(Your task) The answer must consist of every line below containing "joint".

(Data shown)
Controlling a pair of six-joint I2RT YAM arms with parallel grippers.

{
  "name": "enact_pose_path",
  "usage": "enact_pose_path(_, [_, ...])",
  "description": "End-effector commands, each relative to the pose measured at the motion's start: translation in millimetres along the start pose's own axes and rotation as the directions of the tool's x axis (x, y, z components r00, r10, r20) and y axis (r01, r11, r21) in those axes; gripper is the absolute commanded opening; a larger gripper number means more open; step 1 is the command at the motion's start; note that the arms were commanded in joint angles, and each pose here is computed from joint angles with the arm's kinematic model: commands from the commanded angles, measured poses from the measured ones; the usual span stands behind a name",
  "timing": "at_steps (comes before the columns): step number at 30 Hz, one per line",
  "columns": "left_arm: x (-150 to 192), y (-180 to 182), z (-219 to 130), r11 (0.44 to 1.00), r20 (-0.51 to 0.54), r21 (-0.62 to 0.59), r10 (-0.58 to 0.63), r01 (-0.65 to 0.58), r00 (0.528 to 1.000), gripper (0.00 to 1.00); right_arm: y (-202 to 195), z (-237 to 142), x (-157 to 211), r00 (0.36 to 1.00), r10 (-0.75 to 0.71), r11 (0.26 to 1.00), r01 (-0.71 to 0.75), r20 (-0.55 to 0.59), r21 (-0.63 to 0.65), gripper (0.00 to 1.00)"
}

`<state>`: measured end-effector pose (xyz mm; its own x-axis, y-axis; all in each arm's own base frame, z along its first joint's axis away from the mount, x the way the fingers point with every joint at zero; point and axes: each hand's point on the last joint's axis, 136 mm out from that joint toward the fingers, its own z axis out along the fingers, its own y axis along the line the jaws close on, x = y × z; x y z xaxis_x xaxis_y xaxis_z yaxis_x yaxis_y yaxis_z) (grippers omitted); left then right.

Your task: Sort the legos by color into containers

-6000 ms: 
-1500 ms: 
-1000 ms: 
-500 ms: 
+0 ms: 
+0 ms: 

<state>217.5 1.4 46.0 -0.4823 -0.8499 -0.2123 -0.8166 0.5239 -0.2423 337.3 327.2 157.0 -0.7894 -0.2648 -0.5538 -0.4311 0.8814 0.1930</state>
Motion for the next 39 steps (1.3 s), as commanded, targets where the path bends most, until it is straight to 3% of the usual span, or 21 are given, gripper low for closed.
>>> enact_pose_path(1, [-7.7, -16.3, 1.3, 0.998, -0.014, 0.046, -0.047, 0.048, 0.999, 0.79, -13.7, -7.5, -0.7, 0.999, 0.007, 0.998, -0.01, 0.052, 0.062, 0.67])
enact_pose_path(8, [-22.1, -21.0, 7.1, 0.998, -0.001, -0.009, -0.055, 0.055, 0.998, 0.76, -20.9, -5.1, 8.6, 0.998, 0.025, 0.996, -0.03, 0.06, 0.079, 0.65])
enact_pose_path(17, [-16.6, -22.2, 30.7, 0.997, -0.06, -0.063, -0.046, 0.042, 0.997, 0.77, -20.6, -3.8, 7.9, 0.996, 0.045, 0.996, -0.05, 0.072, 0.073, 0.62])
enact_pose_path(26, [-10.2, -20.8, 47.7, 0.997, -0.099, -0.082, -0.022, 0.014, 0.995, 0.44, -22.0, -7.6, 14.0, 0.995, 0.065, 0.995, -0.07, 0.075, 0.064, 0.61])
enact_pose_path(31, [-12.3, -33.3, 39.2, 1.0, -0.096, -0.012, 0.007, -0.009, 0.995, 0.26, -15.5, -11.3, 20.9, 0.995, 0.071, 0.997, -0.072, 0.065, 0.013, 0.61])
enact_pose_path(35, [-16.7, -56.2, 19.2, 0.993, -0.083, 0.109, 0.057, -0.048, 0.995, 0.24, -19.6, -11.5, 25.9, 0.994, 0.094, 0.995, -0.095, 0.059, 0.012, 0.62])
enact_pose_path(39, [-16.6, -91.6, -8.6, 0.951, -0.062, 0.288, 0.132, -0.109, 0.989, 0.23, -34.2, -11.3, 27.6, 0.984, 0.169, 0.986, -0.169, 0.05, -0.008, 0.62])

(Reply to the exercise)
Controlling a pair of six-joint I2RT YAM arms with parallel grippers.
  "description": "End-effector commands, each relative to the pose measured at the motion's start: translation in millimetres along the start pose's own axes and rotation as the directions of the tool's x axis (x, y, z components r00, r10, r20) and y axis (r01, r11, r21) in those axes; gripper is the absolute commanded opening; a larger gripper number means more open; step 1 is the command at the motion's start; note that the arms were commanded in joint angles, and each pose here is computed from joint angles with the arm's kinematic model: commands from the commanded angles, measured poses from the measured ones; the usual span stands behind a name",
`<state>`: measured end-effector pose (xyz mm; its own x-axis, y-axis; all in each arm's own base frame, z along its first joint's axis away from the mount, x the way the fingers point with every joint at zero; point and axes: each hand's point on the last joint's axis, 136 mm out from that joint toward the fingers, its own z axis out along the fingers, its own y axis along the line the jaws close on, x = y × z; x y z xaxis_x xaxis_y xaxis_z yaxis_x yaxis_y yaxis_z) (grippers omitted); left then right.

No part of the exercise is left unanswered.